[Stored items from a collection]
========

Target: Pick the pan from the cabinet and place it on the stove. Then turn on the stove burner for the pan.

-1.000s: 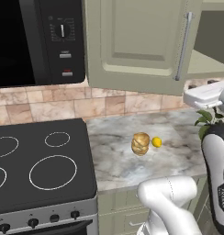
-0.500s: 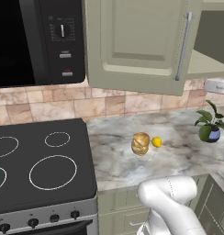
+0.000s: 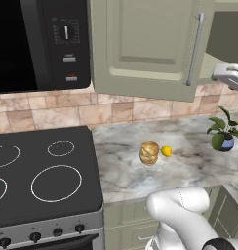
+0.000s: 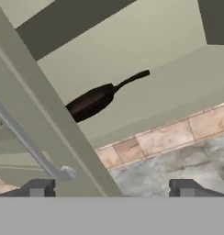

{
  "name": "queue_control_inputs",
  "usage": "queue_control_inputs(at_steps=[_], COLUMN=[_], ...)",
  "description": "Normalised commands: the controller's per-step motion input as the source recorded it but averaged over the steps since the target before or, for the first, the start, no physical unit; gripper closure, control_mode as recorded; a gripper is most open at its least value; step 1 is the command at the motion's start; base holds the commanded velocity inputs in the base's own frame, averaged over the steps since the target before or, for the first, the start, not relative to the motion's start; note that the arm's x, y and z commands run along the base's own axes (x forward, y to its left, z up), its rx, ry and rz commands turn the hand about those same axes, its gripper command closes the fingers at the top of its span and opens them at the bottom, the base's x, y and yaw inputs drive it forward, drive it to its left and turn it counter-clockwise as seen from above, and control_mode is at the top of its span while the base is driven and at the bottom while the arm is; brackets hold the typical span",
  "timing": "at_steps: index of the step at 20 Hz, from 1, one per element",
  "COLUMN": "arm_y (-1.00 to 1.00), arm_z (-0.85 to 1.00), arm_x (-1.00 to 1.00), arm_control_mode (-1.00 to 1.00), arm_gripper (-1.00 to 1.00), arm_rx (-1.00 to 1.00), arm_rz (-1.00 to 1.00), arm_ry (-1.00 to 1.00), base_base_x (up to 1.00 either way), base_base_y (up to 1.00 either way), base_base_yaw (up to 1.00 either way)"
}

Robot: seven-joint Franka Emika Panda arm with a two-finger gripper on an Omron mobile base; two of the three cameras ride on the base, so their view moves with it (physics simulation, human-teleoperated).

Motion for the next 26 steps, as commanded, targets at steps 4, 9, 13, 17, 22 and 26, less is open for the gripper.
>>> queue_control_inputs(at_steps=[4, 9, 13, 17, 22, 26], arm_y=[-0.34, -0.33, -0.09, -0.01, 0.0, 0.0], arm_z=[-0.19, -0.22, -0.14, -0.09, -0.05, 0.0], arm_x=[0.36, 0.27, 0.38, 0.5, 0.44, 0.35], arm_control_mode=[-1.0, -1.0, -1.0, -1.0, -1.0, -1.0], arm_gripper=[-1.0, -1.0, -1.0, -1.0, -1.0, -1.0], arm_rx=[0.18, 0.18, 0.16, 0.14, 0.11, 0.08], arm_rz=[0.0, 0.0, 0.0, 0.0, 0.0, 0.0], arm_ry=[0.04, 0.02, 0.01, 0.02, 0.01, 0.02], base_base_x=[0.0, 0.0, 0.0, 0.0, 0.0, 0.0], base_base_y=[0.0, 0.0, 0.0, 0.0, 0.0, 0.0], base_base_yaw=[0.0, 0.0, 0.0, 0.0, 0.0, 0.0])
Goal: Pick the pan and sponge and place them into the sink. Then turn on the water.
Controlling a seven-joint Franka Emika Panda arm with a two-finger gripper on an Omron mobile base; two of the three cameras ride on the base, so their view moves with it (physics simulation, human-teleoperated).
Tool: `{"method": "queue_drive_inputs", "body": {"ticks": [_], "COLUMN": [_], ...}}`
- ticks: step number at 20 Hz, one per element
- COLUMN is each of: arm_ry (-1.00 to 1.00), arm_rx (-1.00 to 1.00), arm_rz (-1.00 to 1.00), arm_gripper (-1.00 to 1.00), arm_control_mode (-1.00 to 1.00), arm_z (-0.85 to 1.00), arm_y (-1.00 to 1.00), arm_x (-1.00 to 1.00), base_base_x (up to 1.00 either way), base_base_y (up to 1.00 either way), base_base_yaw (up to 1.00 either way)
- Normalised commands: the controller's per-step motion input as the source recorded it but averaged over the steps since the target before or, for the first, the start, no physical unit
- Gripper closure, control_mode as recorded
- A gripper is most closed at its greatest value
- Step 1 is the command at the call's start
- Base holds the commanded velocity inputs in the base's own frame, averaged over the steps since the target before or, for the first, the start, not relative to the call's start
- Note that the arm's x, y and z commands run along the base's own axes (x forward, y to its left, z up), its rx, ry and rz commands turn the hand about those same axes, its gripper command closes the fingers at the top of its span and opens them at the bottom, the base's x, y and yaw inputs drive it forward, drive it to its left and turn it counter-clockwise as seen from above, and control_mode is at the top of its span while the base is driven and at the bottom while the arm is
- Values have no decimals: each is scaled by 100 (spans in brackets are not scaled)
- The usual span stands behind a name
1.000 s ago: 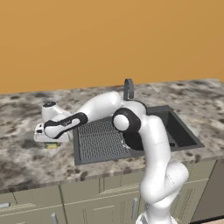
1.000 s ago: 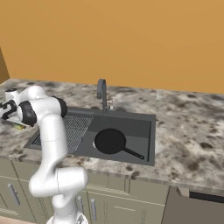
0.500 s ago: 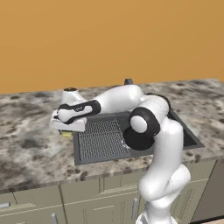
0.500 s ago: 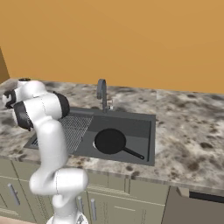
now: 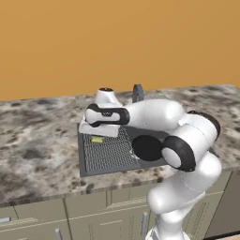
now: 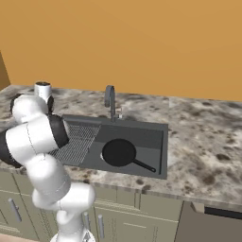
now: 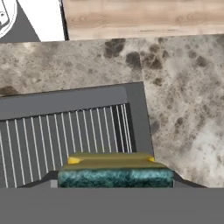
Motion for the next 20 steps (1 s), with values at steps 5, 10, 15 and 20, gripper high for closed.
{"method": "queue_drive_inputs", "body": {"ticks": [5,10,15,20], "arm_ry": [-5,-4,-1,1], "arm_rx": [0,0,0,0], "arm_rz": [0,0,0,0], "arm_gripper": [100,100,100,100], "arm_control_mode": [-100,-100,-100,-100], "arm_z": [41,35,22,0], "arm_y": [-100,-100,-100,-99], "arm_x": [-43,-50,-41,-4], "base_base_x": [0,0,0,0], "base_base_y": [0,0,0,0], "base_base_yaw": [0,0,0,0]}}
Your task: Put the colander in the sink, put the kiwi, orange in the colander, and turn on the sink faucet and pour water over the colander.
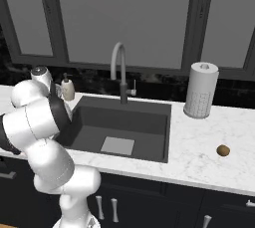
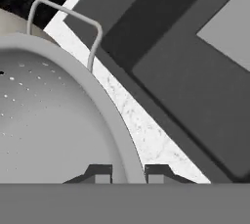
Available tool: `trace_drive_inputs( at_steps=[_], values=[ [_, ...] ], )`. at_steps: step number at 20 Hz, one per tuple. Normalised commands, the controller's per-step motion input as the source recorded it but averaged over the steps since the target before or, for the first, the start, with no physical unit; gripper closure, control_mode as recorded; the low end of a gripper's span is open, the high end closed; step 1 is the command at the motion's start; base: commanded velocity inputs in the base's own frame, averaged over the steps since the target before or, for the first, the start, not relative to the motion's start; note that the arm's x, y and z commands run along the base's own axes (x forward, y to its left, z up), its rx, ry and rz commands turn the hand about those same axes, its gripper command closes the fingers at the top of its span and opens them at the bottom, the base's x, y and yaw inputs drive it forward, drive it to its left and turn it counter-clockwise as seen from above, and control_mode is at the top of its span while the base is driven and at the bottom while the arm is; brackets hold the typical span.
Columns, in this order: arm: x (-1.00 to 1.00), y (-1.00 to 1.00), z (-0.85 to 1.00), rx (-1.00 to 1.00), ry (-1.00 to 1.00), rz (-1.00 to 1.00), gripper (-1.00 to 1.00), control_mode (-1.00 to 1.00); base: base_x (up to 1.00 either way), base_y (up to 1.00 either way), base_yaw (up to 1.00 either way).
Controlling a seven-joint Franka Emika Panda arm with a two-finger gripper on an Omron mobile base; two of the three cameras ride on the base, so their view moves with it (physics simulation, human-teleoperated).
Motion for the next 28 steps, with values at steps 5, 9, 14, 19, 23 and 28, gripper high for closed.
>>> trace_drive_inputs(
  at_steps=[5,9,14,19,23,28],
  values=[
    [-0.66,-0.75,0.18,0.0,0.0,-0.48,1.0,-1.0,0.0,0.0,0.0],
    [-0.33,-0.74,0.03,0.0,0.09,-0.63,1.0,-1.0,0.0,0.0,0.0],
    [-0.13,-0.65,0.0,0.01,0.08,-0.5,1.0,-1.0,0.0,0.0,0.0],
    [0.0,-0.32,0.0,0.04,0.03,-0.17,1.0,-1.0,0.0,0.0,0.0],
    [0.0,-0.23,-0.02,0.02,0.03,-0.11,1.0,-1.0,0.0,0.0,0.0],
    [0.0,-0.2,-0.13,0.0,0.09,-0.23,1.0,-1.0,0.0,0.0,0.0]
  ],
)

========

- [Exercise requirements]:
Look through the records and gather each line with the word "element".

- [Task answer]:
  "timing": "at_steps: index of the step at 20 Hz, from 1, one per element",
- ticks: step number at 20 Hz, one per element

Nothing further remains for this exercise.